The Limits of the Paper Apology
In recent years, there has been a flurry of official recognition. French presidents have asked for forgiveness. Laws have been passed to offer financial reparations for the time spent in the transit camps.
To the outside observer, it looks like closure. To Bachir, it feels like an administrative audit of an old debt that can never be paid in euros.
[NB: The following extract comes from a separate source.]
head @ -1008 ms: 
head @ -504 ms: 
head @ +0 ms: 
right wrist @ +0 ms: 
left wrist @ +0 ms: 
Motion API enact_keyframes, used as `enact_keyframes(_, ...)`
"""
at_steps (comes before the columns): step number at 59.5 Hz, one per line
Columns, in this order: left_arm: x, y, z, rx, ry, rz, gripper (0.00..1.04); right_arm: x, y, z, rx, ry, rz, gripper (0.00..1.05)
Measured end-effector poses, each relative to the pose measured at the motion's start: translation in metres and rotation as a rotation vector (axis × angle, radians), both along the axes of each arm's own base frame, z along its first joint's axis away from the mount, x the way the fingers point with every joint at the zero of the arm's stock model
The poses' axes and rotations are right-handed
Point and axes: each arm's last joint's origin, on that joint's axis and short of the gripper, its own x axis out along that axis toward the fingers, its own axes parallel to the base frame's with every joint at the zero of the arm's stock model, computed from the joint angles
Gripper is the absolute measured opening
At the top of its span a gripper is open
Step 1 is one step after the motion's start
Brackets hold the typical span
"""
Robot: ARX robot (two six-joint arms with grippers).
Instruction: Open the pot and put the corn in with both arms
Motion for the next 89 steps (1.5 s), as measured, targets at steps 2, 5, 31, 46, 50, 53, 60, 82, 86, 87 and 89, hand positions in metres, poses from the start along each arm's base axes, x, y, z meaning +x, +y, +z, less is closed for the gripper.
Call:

The money cannot return the years spent behind the wire at Rivesaltes. It cannot open the doors of the ancestral villages in the Aurès mountains, where the graves of their grandparents lie untended, forbidden to them by Algerian authorities who still refuse to grant visas to former Harkis.
The tragedy of the Harki is that their exile is total. They lost their country, but they never fully gained the one they fought for. They are monuments to a war that everyone else wants to put in a museum, yet the ink on their chapter remains wet, bleeding into every modern headline about Mediterranean diplomacy.
The afternoon sun shifts, casting long shadows across the community center floor. The television has moved on to the evening weather report. Bachir finally takes a sip of his cold tea, grimaces slightly, and sets the cup down.
Outside, the traffic of Lyon hums—a modern, busy French city entirely detached from the ghosts of 1962. Bachir stands up slowly, adjusting his coat against the evening chill. He will walk home, watch the news, and wait to see what the politicians in Paris and Algiers decide his life was worth tomorrow.